Apache Pig is an analytical tool that is used to perform analysis on datasets that are stored in the Hadoop file system (HDFS).

In this tutorial, we will see how to load data into the Hadoop file system (HDFS) and from HDFS how to load a dataset in Pig Latin for processing using the LOAD operator.

Load Operation

LOAD operator is used to loading data from HDFS/local file system into Apache Pig.

Syntax:
grunt> LOAD 'data' [USING function] [AS schema];

  • 'data': It represents the name of the file or directory in single quotes. If we mention a directory name then all the files in the directory are loaded.
  • USING Keyword: Define a function here otherwise by default PigStorage function will be used.
  • AS schema: Schema is used to define the structure of the dataset such as column name and its data type.

Let us see step by step process to load data from the local system to Hadoop HDFS and then from Hadoop HDFS to Pig.


Step. 1: To perform this activity we have below employee datasets which are comma-delimited.

1001,James,Butt,New Orleans,Orleans 1002,Josephine,Darakjy,Brighton,Livingston 1003,Art,Venere,Bridgeport,Gloucester 1004,Lenna,Paprocki,Anchorage,Anchorage 1005,Donette,Foller,Hamilton,Butler 1006,Simona,Morasca,Ashland,Ashland 1007,Mitsue,Tollner,Chicago,Cook 1008,Leota,Dilliard,San Jose,Santa 1009,Sage,Wieser,Sioux Falls,Minnehaha 1010,Kris,Marrier,Baltimore,Baltimore 1011,Minna,Amigon,Kulpsville,Montgomery 1012,Abel,Maclead,Phoenix,Suffolk 1013,Gladys,Rim,Taylor,Wayne 1014,Yuki,Whobrey,Rockford,Winnebago 1015,Fletcher,Flosi,Aston,Delaware 1016,Bette,Nicka,San Jose,Santa Clara 1017,Veronika,Inouye,Irving,Dallas 1018,Willard,Kolmetz,Albany,Albany 1019,Maryann,Royster,Middlesex,Middlesex

Step. 2: We will create an “employee.txt” file in our local system and put this data.

Command:
cloudduggu@ubuntu:~/pig/tutorial$ nano employee.txt

Output:
data set

To save the file press CTRL+O and to exit from the editor press CTRL+X.
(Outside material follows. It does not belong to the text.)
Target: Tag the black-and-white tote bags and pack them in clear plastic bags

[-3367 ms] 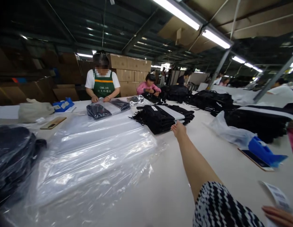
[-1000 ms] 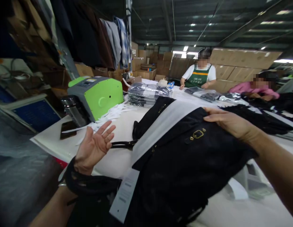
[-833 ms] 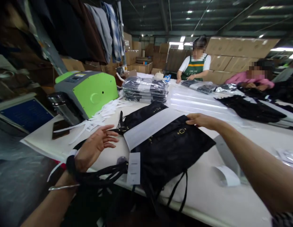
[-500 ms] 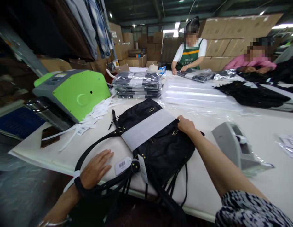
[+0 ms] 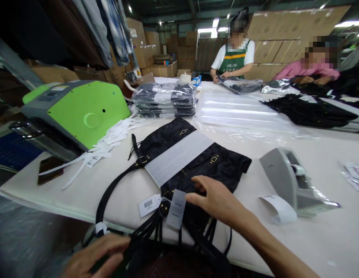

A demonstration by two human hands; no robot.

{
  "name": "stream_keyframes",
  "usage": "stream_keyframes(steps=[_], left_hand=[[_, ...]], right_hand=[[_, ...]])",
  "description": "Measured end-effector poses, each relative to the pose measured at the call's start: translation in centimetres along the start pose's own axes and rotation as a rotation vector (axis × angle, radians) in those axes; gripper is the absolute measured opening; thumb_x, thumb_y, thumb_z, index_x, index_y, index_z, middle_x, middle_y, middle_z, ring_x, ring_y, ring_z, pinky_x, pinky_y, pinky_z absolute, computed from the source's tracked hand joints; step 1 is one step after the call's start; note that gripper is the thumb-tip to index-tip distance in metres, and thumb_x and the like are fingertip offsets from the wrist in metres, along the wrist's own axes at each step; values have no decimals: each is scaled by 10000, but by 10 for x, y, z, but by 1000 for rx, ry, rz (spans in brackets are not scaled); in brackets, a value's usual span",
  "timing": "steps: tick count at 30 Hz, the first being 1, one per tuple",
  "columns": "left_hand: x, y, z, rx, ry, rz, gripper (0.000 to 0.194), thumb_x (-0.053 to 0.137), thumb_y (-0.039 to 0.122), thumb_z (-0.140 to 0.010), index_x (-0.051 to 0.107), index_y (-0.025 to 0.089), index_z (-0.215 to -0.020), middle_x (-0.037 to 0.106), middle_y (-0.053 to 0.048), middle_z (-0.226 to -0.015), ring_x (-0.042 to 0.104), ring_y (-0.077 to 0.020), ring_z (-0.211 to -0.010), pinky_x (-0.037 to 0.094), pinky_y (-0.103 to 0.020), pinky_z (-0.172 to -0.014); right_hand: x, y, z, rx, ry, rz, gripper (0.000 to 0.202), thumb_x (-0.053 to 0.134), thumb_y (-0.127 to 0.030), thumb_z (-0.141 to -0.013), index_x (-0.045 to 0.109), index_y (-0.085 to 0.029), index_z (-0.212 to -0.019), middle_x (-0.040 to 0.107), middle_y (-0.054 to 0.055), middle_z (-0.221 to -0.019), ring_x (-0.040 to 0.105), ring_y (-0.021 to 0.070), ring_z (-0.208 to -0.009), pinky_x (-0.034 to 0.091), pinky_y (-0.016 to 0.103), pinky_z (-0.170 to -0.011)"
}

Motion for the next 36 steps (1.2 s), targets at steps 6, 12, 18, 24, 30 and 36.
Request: stream_keyframes(steps=[6,12,18,24,30,36], left_hand=[[31,7,-92,-77,189,-96,405,737,320,-729,705,251,-1127,610,-124,-1391,491,-384,-1335,325,-574,-1172],[18,22,-97,-295,45,77,258,668,444,-778,544,230,-707,599,3,-679,575,-206,-689,464,-326,-698],[16,66,-111,-306,32,757,568,771,552,-726,525,210,-1107,639,13,-748,597,-170,-616,454,-256,-572],[15,90,-117,-124,49,674,873,715,547,-813,301,232,-1514,710,-51,-953,665,-257,-868,494,-338,-805],[11,121,-148,124,0,297,859,737,415,-811,338,233,-1549,695,3,-745,614,-222,-618,414,-286,-639],[-20,86,-211,175,13,151,539,384,499,-1005,447,217,-1460,702,-3,-770,661,-173,-630,512,-272,-663]], right_hand=[[45,-18,11,-76,96,52,46,710,-244,-777,682,-208,-779,688,39,-894,609,247,-922,437,375,-833],[27,-33,15,-48,353,-295,57,598,-262,-854,624,-231,-814,671,-15,-777,629,177,-742,470,297,-709],[61,-79,22,-446,380,-275,69,551,-238,-927,618,-247,-940,730,33,-969,689,191,-858,516,319,-821],[78,-79,21,-412,261,-511,301,692,-304,-872,630,-285,-1165,721,9,-1082,690,191,-966,528,300,-882],[81,-57,3,-132,213,-985,226,730,-335,-812,681,-225,-1003,742,8,-979,699,210,-921,546,308,-809],[77,-24,-16,93,166,-1296,402,862,-432,-672,674,-165,-906,741,26,-797,661,150,-638,511,255,-613]])
Point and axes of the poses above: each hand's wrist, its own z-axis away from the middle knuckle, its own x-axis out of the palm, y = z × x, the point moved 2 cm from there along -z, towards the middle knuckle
Step. 3: Now we will start Hadoop services from sbin directory and verify services using the JPS command.


Command:
cloudduggu@ubuntu:~/hadoop$ sbin/start-all.sh
cloudduggu@ubuntu:~/hadoop$ jps
cloudduggu@ubuntu:~/hadoop$ sbin/mr-jobhistory-daemon.sh start historyserver

Output:
starting hadoop


Step. 4: We will create a directory named “pigexample” in HDFS and place “employee.txt” data under it.


Command:
cloudduggu@ubuntu:~/hadoop$ hadoop fs -mkdir /pigexample
cloudduggu@ubuntu:~/hadoop$ hadoop fs -copyFromLocal /home/cloudduggu/pig/tutorial/employee.txt /pigexample/
cloudduggu@ubuntu:~/hadoop$ hadoop fs -ls /pigexample/

Output:
load data in hadoop


Step. 5: After this, we will start the Pig Grunt shell in MapReduce mode.


Command:
cloudduggu@ubuntu:~/pig$ pig -x mapreduce

Output:
start pig grunt


Step. 6: Now load the file “employee.txt” into Pig using the below statements.


Command:
grunt> employees = LOAD '/pigexample/employee.txt' USING PigStorage (',') as (emp_id:int, first_name:chararray,last_name: chararray, city:chararray ,county:chararray ) ;

Output:
load data in pig example


Store Operation

Store operator is used to storing the result set of Pig Latin on Hadoop HDFS or a local file system.

Syntax:
grunt> STORE alias INTO 'directory' [USING function];

  • alias This represents the name of the relation.
  • INTO 'directory' This represents the name of the storage directory where the result set will be copied.
  • USING function You can use Store functions such as BinStorage for the machine-readable format, JsonLoader for JSON data, if these functions are not used then the PigStorage Store function will be used as a default function.

We will Load the “employee.txt” file from HDFS to Pig and then we will store the result set of Pig Latin on HDFS ‘/pigexample/’ location.

Let us see this process using the below steps.


Step. 1: Load the file “employee.txt” into Pig from HDFS using the below statements and verify the output using the DUMP operator.


Command:
grunt> employees = LOAD '/pigexample/employee.txt' USING PigStorage(',') as (empid:int,firstname:chararray,lastname:chararray,city:chararray,county:chararray );

grunt> dump employees

Output:
load data in pig example

verify output


Step. 2: Now we will store the resultset of the Pig Latin command using the STORE operator in “/pigexample/newemployeedata.txt” of HDFS.


Command:
grunt> STORE employees INTO '/pigexample/newemployeedata.txt' USING PigStorage (',');

Output:
store_result


Step. 3: Now verify this location ‘/pigexample/newemployeedata.txt/’ in HDFS to make sure that data is stored. You will see result set file is created with the name “part-m-00000” under the “/pigexample/newemployeedata.txt/” directory. Now cat that file to see if the same data is there or not.


Command:
cloudduggu@ubuntu:~$ hadoop fs -ls /pigexample/
cloudduggu@ubuntu:~$ hadoop fs -ls /pigexample/newemployeedata.txt/
cloudduggu@ubuntu:~$ hadoop fs -cat /pigexample/newemployeedata.txt/part-m-00000

Output:
store output verification